The Federal Bureau of Investigation (FBI) warned in late March that online trolls have been "Zoombombing" teleconferencing apps with pornographic videos and profanity, Sky News reported on Wednesday.
A rising number of incidences involve online trolls hijacking teleconferences without sufficient security protocols in place to block unknown users from joining calls.
One incident involving an Alcoholics Anonymous meeting was interrupted by trolls playing hardcore pornography, it was revealed.
Two further incidents involved schools being interrupted by trolls, including one shouting profanities and disclosing a teacher's home address and another showing a person bearing swastika tattoos.
According to Sky News, New York attorney general Letitia James is set to investigate the popular app over privacy and security concerns. Failures to address software issues "could enable malicious third parties to, among other things, gain surreptitious access to consumer webcams", Mrs James wrote in a letter to Zoom on Monday.
How The FBI, UK Gov't Agencies Responded
The FBI released detailed instructions in a press statement on preventing further hijackings of Zoom meetings, stating:
- Do not make meetings or classrooms public. In Zoom, there are two options to make a meeting private: require a meeting password or use the waiting room feature and control the admittance of guests;
- Do not share a link to a teleconference or classroom on an unrestricted publicly available social media post. Provide the link directly to specific people;
- Manage screensharing options. In Zoom, change screensharing to "Host Only";
- Ensure users are using the updated version of remote access/meeting applications. In January 2020, Zoom updated their software. In their security update, the teleconference software provider added passwords by default for meetings and disabled the ability to randomly scan for meetings to join.

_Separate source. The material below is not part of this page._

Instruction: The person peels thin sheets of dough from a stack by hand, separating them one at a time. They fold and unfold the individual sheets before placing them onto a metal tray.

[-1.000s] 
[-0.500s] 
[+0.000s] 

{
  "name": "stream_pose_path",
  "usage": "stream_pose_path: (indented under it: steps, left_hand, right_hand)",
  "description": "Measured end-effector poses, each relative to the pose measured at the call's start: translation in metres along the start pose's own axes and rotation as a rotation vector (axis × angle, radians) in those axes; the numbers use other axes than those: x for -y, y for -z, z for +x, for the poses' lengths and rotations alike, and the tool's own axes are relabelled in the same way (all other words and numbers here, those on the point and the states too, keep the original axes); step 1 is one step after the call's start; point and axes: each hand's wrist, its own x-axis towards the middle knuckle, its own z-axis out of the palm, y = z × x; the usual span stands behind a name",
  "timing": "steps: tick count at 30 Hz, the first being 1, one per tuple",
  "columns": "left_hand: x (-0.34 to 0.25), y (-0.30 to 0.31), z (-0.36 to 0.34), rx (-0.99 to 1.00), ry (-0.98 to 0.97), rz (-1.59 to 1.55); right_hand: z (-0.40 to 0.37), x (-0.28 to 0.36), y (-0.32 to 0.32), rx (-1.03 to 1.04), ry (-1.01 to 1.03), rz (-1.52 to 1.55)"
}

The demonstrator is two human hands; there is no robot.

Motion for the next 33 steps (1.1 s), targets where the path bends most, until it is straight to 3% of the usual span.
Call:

British officials also use Zoom for non-classified cabinet meetings, but the Ministry of Defence (MoD) has ordered all its workers to immediately stop using the platform until investigations were completed.
MoD officials were also advised in a staff email to be "cautious about cyber resilience" in"these exceptional times", Sky News reported.
A government spokesperson said in a statement: "The MoD uses Zoom to conduct cross-government meetings for official level business. There are no plans to review this. In the current unprecedented circumstances the need for effective channels of communication is vital.
The spokesperson concluded: "National Cyber Security Centre guidance shows there is no security reason for Zoom not to be used for meetings of this kind.
But a spokesperson for Zoom commented that the company was in "close communication" with the MoD and National Cyber Security Centre and were "focused on providing the documentation they need", adding that it took users' security "extremely seriously".
A spokesperson added: "Zoom are in close communication with the UK Ministry of Defence and National Cyber Security Centre and are focused on providing the documentation they need.